Among the various issues which need to be addressed while developing a data warehouse are illustrated below.
When and how to gather data
There are two ways of gathering data
- Continually
- Periodically
In source driven architecture for gathering the data, the data sources transmit new information either continually (as transaction processing take place) or periodically (nightly for example). In destination driven architecture the data warehouse periodically sends requests for new data to sources.
What schema to use
Data sources that have been constructed independently are likely to have different schemas. In fact they may even use different data models. Part of task of warehouse is to perform schema integration, and to convert data to integrated schema before they are stored. As a result, the data stored in the warehouse are not just copy of the data at the source. Instead, they can be thought of as a materialized view of data at sources.
Data transformation and cleansing
The task of correcting and pre-processing data is called data cleansing. Data sources often deliver data with numerous minor inconsistencies, which can be corrected.
For example, names and addresses are often misspelled. They can be corrected by consulting the database of addresses in each city. The approximate matching of the data required for the task is called as fuzzy lookup.
Addresses collected for multiple sources may have duplicates. They can be eliminated by merge purge operation. Records for multiple individuals in a house may be grouped together this is called as householding.

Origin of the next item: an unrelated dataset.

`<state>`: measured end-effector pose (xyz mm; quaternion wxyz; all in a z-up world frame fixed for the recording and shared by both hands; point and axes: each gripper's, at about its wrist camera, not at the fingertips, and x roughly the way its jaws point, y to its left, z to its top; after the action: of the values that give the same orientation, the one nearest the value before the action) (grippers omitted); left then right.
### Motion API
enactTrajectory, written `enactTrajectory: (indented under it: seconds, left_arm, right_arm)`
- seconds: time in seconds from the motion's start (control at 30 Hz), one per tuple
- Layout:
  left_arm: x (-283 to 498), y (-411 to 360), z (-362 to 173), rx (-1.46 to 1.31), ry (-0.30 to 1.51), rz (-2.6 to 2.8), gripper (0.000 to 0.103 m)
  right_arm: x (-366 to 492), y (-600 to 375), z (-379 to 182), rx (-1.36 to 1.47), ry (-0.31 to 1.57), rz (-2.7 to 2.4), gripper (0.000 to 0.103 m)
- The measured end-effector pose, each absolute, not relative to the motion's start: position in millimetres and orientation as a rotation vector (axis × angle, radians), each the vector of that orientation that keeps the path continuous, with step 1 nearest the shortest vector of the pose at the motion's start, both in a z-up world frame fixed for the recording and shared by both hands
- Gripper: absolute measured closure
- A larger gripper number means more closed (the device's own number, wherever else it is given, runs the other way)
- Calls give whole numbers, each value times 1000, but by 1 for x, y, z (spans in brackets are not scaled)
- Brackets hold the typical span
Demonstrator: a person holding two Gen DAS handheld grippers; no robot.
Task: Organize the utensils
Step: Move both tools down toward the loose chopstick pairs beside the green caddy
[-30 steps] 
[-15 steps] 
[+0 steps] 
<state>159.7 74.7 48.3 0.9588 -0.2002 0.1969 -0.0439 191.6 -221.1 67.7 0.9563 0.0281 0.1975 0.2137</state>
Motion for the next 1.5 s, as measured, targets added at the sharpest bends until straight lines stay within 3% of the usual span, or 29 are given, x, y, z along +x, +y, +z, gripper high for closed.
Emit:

Data may be transformed by various other ways like changing the units of measurement. Data warehouse typically have graphical tools to support the data transformation. Such tools allow the transformation to be specified as boxes and edges to indicate the flow of data.
How to propagate updates
Updates on relations at data sources must be propagated to warehouse. If the relations at the warehouse are exactly same as those at the data source, the propagation is straight forward. If they are not, the problem of propagating updates is basically the view-maintenance problem.
What data to summarize
The raw data generated by transaction processing system may be too large to store online. However, we can answer many queries by maintaining just summary data obtained by aggregation on relation, rather than maintain entire relation.